I found the stories I’d heard in my childhood, and read in my research, were suddenly playing out in front of me on Twitter and the evening news. For a while I stopped, unable to carry on. How could I write a fiction in the face of such a terrible reality? But then it struck me that in the story I was telling I was honouring the experience of women and children and the civilians caught up in war, along with the ability of human beings, through resilience and the power of love, to survive the worst of times. And, in the end, that sometimes feels the only hope we have.

And so I hope you enjoy the story of The Last Train from Paris, and the women who battle to survive against the odds, to build a better future.

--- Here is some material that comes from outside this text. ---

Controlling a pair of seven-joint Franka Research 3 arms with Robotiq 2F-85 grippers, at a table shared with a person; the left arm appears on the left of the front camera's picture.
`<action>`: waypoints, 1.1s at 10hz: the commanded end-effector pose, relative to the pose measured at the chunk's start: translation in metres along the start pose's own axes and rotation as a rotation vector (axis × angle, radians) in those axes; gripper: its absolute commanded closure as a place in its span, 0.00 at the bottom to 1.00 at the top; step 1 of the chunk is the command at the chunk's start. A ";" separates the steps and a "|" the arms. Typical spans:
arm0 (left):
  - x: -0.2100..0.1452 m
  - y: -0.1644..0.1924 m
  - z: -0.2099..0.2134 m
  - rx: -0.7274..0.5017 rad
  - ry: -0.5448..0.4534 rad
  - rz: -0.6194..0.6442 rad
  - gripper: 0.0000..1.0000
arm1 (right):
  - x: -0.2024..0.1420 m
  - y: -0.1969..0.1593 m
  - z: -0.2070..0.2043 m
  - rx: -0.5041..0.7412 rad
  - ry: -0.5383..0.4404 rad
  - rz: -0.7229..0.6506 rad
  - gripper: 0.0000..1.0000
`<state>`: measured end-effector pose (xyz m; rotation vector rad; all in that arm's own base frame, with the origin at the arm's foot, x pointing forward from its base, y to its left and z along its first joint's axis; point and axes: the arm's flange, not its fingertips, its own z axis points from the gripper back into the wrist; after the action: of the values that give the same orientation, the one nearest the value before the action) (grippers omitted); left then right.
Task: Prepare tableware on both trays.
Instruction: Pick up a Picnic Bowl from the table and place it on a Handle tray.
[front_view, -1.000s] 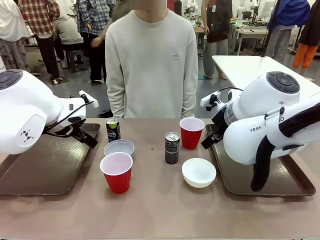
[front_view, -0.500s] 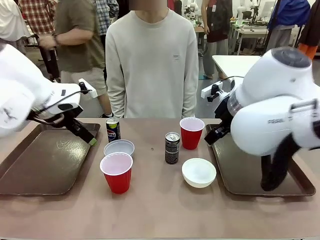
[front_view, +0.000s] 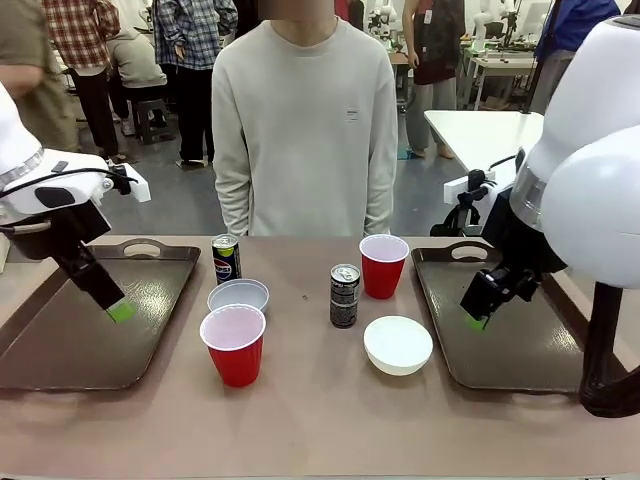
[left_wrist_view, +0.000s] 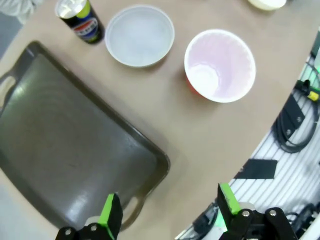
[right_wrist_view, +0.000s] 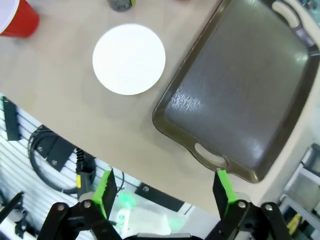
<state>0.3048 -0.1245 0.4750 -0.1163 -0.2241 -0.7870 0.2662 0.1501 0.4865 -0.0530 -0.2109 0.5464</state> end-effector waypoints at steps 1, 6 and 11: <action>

Juliet Greenwood is the author of seven historical novels, her latest being with Storm Publishing. She has long been inspired by the histories of the women in her family, and in particular with how strong-minded and independent women have overcome the limitations imposed on them by the constraints of their time, and also with the way generations of women hold families and communities together in times of crisis, including WW2.

After graduating in English from Lancaster University and Kings College, London, Juliet worked on a variety of jobs to support her ambition to be a full-time writer. These ranged from running a craft stall at Covent Garden to collecting oral histories of traditional villages before they are lost forever, and more recently as a freelance editor and proof-reader.

She finally achieved her dream of becoming a published author following a debilitating viral illness, with her first novel being a finalist for The People’s Book Prize and her first two novels reaching #4 and #5 in the UK Kindle store.

Juliet now lives in a traditional quarryman’s cottage in Snowdonia, North Wales, set between the mountains and the sea, with an overgrown garden (good for insects!) and a surprisingly successful grapevine. She can be found dog walking in all weathers, camera to hand.